RALEIGH (AP) – A federal judge blocked Saturday two parts of North Carolina’s new abortion laws from going into effect, while a lawsuit is still ongoing. The restrictions, which include a ban on abortions after 12 weeks, were approved by the state legislature in this year. They are not being challenged, and they remain intact. This restriction would have taken effect on Sunday. That limitation would have otherwise taken effect on Sunday.
And in the same preliminary injunction, Eagles extended beyond her temporary decision in June an order preventing enforcement of a rule that doctors must document the existence of a pregnancy within the uterus before prescribing a medication abortion.
Short of successful appeals by Republican legislative leaders defending the laws, the order will remain in effect until a lawsuit filed by Planned Parenthood South Atlantic and a physician who performs abortions challenging the sections are resolved. The lawsuit seeks clarification on whether medication can be used to induce labor in a fetus who cannot survive outside of the uterus during the second-trimester. Roy Cooper’s Veto. A medical emergency exception was also retained. A medical emergency exception also stayed in place.

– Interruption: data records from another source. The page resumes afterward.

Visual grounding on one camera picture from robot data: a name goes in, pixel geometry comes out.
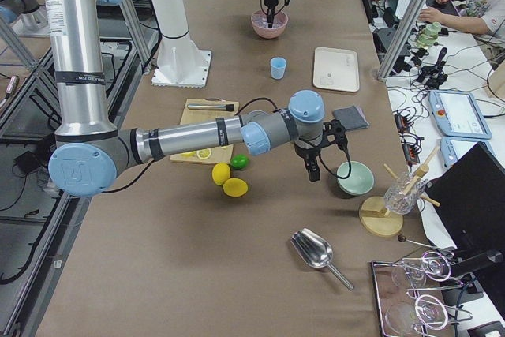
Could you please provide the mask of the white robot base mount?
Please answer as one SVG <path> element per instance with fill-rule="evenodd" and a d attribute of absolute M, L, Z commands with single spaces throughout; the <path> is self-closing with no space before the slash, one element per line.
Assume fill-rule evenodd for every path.
<path fill-rule="evenodd" d="M 152 83 L 155 86 L 204 88 L 212 53 L 192 41 L 183 0 L 151 0 L 161 33 Z"/>

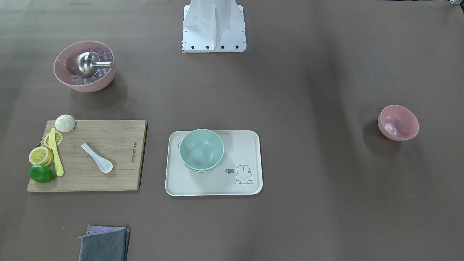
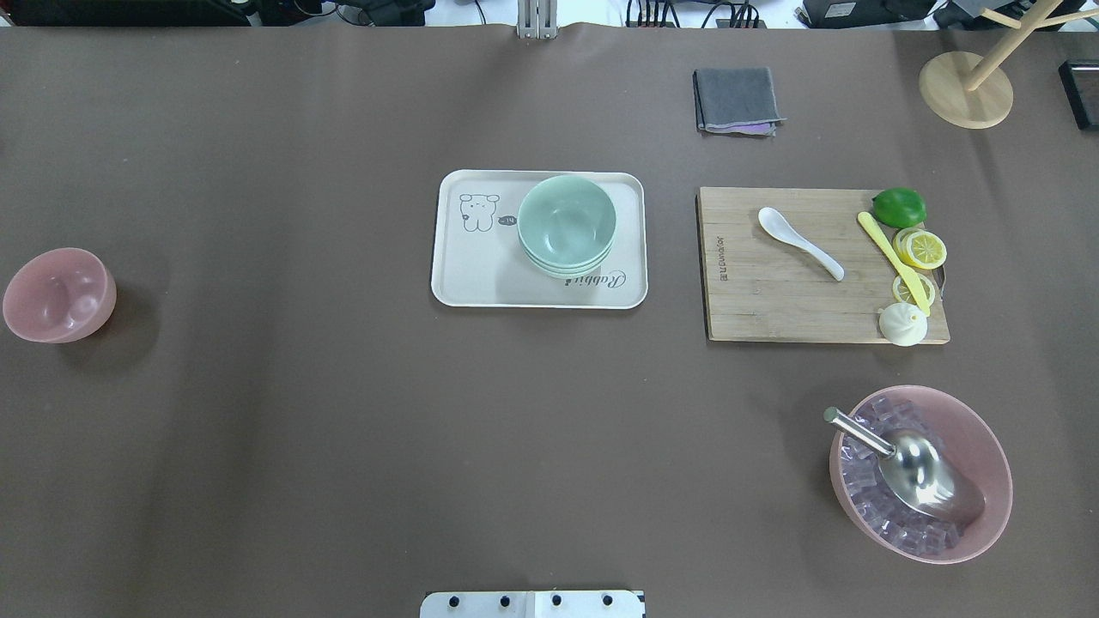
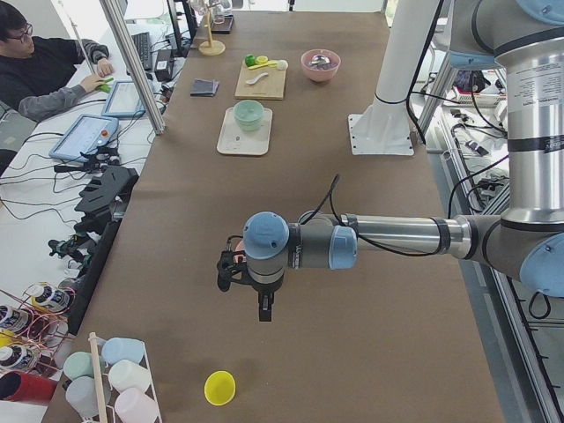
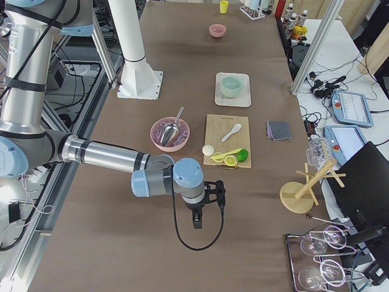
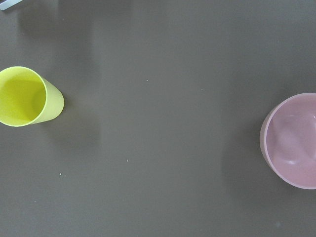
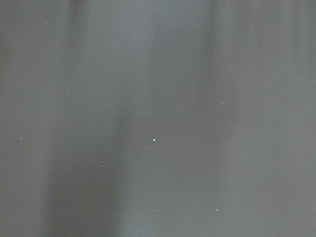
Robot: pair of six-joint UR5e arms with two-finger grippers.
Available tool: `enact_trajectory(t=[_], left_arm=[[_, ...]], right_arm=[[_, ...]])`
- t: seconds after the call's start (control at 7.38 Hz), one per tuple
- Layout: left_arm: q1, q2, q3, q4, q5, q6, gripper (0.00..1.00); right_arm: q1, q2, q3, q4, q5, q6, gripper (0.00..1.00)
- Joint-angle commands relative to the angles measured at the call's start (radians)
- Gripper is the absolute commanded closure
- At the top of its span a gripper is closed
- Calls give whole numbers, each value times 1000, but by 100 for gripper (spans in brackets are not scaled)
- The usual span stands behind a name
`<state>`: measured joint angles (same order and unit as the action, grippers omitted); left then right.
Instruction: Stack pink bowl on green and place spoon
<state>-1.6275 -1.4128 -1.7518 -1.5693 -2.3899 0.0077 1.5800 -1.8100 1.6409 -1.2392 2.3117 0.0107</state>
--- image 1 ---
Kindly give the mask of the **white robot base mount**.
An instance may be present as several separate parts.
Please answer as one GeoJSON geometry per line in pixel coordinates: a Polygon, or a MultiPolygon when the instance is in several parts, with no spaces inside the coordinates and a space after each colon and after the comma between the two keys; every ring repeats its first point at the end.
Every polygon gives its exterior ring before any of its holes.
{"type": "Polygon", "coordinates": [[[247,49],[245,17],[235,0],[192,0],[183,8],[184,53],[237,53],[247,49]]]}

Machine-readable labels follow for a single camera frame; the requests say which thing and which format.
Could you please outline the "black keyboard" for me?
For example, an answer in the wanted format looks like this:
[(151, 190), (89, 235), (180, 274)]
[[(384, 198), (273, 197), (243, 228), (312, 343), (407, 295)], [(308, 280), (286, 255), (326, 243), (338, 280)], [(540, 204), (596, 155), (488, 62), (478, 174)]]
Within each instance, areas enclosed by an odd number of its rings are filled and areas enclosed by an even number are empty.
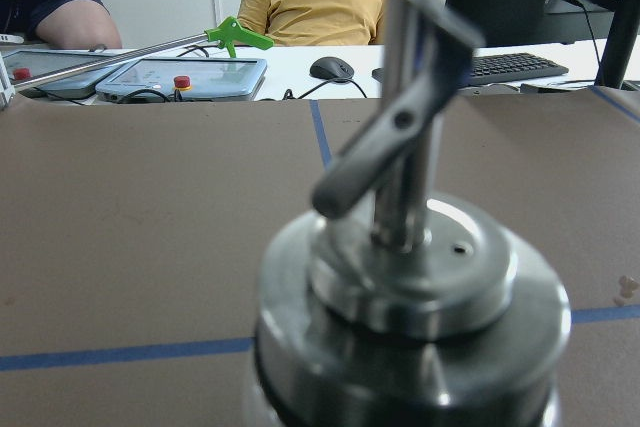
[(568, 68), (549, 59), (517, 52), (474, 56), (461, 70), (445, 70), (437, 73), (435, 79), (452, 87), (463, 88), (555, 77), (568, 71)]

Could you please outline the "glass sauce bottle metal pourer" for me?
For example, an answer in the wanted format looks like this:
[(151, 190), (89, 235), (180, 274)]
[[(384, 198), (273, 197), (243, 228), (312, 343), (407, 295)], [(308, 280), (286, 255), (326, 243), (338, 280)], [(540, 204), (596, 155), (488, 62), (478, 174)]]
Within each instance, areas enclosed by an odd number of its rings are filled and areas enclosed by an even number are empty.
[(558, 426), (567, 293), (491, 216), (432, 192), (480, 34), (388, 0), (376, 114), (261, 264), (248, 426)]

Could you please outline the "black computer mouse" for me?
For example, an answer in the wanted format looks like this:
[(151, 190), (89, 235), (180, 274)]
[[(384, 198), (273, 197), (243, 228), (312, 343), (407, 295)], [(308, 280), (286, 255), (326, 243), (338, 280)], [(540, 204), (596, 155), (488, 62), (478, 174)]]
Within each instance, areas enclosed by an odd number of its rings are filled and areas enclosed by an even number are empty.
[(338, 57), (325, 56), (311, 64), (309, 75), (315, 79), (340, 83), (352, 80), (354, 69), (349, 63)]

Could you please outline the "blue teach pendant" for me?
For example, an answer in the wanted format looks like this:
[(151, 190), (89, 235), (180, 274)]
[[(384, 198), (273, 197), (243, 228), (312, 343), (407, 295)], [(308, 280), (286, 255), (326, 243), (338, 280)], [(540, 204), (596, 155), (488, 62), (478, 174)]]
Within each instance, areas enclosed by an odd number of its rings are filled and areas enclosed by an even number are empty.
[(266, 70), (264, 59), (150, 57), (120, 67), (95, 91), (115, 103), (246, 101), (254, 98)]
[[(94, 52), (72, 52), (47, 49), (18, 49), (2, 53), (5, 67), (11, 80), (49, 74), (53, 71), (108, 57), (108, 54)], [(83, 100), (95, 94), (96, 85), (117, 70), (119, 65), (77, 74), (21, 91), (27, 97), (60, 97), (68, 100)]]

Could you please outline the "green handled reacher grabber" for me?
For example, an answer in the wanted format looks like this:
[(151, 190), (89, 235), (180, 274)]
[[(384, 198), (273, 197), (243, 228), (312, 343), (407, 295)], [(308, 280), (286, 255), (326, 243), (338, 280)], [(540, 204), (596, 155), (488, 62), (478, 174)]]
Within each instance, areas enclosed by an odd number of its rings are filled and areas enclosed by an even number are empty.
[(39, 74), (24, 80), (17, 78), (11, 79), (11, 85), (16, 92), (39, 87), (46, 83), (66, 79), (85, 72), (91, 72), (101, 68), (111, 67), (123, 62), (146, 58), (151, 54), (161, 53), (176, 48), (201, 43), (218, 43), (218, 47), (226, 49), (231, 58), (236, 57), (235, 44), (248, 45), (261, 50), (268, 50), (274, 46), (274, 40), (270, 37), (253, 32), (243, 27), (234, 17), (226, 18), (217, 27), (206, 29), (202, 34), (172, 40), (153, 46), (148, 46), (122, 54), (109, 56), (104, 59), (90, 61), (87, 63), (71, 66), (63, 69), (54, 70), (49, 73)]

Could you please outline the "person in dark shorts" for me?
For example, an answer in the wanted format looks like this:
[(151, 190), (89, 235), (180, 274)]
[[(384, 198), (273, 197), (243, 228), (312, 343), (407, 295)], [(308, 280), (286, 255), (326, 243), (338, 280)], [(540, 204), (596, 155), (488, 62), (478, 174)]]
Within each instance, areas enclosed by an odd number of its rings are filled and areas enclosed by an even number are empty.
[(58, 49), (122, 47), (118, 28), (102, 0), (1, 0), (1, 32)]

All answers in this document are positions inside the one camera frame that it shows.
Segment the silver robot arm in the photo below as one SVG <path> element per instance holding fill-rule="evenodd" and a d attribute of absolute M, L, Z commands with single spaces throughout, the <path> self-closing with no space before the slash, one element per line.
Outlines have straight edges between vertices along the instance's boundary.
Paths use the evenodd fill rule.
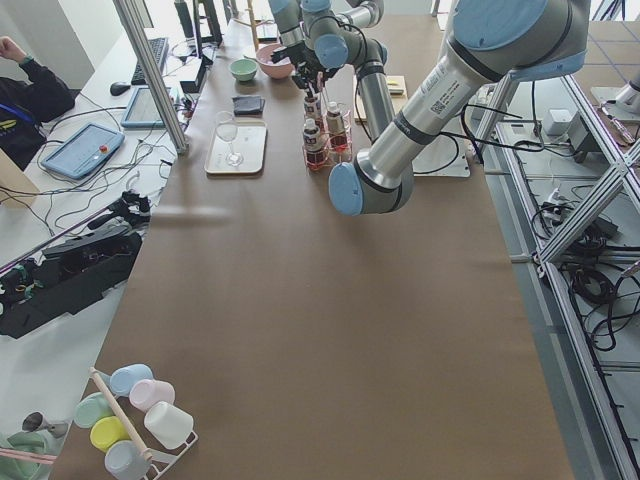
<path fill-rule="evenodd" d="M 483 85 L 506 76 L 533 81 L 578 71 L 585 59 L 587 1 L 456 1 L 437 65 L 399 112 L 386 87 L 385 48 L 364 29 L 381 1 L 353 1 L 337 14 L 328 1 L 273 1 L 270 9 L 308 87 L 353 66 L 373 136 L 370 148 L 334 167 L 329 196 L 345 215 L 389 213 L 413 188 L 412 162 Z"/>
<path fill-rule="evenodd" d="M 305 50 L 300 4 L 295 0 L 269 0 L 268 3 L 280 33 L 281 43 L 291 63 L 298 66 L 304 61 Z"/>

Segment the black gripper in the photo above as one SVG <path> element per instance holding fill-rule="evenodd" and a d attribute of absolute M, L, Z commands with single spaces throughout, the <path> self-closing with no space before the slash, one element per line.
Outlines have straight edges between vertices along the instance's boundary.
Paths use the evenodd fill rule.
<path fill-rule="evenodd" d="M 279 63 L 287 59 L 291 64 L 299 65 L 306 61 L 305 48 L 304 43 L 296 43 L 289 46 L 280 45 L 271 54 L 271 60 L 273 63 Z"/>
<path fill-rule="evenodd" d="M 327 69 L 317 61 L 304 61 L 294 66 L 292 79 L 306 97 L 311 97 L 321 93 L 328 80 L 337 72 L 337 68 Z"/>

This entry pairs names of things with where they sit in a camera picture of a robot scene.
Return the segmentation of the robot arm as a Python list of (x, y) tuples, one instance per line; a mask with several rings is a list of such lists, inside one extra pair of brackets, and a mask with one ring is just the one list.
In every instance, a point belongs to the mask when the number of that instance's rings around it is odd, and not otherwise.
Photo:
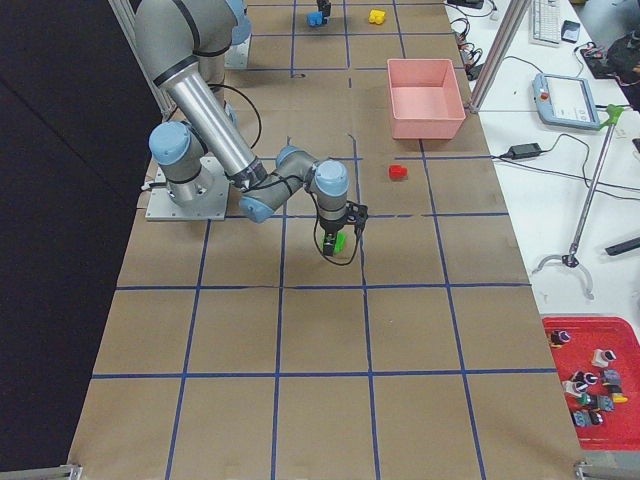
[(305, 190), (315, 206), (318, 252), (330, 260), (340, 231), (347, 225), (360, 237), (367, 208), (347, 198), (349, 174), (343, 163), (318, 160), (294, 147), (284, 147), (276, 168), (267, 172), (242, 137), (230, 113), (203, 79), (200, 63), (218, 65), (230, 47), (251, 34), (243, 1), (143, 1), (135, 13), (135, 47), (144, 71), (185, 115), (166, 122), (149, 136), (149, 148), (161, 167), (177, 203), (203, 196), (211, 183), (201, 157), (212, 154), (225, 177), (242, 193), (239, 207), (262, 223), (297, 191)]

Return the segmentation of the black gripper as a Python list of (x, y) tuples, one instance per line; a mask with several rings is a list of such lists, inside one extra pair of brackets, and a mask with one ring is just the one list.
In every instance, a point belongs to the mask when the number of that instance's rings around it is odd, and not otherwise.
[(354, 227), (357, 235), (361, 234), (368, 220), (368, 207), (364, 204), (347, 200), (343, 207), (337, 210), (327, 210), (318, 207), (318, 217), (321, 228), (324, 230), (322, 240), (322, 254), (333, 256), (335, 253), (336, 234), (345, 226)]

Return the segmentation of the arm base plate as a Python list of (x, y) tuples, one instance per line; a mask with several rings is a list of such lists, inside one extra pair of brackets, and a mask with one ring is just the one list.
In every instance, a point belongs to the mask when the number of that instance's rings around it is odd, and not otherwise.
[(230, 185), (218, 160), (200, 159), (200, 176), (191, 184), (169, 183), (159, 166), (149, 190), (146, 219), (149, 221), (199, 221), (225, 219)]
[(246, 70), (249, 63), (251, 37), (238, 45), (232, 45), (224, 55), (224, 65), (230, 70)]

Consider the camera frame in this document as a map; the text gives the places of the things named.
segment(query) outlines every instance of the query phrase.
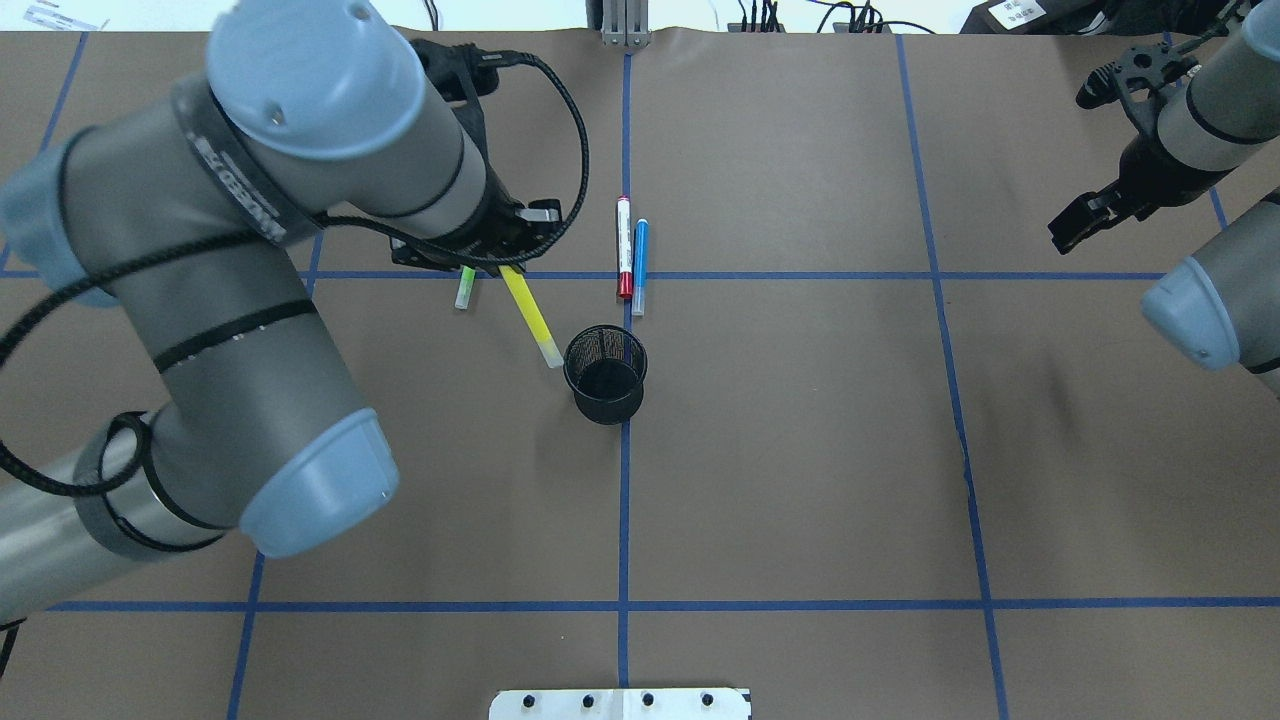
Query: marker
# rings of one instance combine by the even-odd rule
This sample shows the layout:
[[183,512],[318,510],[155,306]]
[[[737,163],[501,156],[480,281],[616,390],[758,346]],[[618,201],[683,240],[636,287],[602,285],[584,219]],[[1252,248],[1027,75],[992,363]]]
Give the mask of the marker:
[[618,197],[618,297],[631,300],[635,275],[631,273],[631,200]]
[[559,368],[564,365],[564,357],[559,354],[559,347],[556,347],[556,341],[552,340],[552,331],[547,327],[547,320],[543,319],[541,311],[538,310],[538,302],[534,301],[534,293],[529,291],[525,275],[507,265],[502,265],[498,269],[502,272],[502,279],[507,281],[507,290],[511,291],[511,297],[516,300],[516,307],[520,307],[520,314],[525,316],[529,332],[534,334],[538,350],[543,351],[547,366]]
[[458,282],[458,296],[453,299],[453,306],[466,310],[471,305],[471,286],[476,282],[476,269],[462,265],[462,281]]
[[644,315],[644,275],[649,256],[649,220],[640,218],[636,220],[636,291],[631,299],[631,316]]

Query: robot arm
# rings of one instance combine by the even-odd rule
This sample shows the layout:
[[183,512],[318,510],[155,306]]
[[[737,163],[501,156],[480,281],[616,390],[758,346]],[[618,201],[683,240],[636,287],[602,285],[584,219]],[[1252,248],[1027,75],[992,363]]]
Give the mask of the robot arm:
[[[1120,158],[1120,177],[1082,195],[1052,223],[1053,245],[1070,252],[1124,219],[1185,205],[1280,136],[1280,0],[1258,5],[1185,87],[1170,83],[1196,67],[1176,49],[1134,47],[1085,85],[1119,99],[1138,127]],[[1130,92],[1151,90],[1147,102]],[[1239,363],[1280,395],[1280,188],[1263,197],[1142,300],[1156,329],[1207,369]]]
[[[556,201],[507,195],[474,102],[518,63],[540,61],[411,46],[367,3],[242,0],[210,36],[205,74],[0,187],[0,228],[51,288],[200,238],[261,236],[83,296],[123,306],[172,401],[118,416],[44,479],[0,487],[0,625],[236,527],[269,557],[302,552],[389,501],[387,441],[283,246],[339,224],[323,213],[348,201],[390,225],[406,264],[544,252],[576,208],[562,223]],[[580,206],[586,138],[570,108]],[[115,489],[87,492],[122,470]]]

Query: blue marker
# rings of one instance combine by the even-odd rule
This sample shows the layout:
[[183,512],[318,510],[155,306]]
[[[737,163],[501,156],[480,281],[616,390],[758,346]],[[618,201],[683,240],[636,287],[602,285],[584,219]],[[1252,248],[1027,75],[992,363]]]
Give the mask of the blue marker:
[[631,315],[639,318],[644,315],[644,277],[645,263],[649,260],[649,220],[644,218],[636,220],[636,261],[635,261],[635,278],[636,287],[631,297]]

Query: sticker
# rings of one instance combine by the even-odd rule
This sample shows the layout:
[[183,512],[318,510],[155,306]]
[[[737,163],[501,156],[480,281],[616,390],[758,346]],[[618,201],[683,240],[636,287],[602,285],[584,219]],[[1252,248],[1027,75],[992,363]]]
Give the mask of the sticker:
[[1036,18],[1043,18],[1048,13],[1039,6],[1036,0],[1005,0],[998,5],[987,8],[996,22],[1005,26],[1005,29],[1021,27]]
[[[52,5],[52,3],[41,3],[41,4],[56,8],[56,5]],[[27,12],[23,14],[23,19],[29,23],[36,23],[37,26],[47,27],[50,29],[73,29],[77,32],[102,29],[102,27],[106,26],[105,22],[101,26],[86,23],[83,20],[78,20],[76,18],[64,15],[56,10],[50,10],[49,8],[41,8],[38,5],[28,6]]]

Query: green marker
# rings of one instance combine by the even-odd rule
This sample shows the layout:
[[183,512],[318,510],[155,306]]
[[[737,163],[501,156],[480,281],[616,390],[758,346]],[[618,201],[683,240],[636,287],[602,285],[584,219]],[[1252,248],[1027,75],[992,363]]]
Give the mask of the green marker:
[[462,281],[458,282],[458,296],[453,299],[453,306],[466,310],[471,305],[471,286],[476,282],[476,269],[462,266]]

On medication abortions, which bill sponsors say also are permitted through 12 weeks of pregnancy, the new law says a physician prescribing an abortion-inducing drug must first “document in the woman’s medical chart the … intrauterine location of the pregnancy.”
Eagles wrote the plaintiffs were likely to be successful on their claim that the law is so vague as to subject abortion providers to claims that they broke the law if they can’t locate an embryo through an ultrasound because the pregnancy is so new.
“Providers cannot know if medical abortion is authorized at any point through the twelfth week, as the statute explicitly says, or if the procedure is implicitly banned early in pregnancy,” said Eagles, who was nominated to the bench by then-President Barack Obama.
And Eagles wrote the plaintiffs offered “uncontradicted” evidence that procedures for surgical abortions — also known as procedural abortions — after 12 weeks of pregnancy are the same as those used for managing miscarriages at that time period. Yet women with miscarriages aren’t required to receive those procedures in the hospital, she added.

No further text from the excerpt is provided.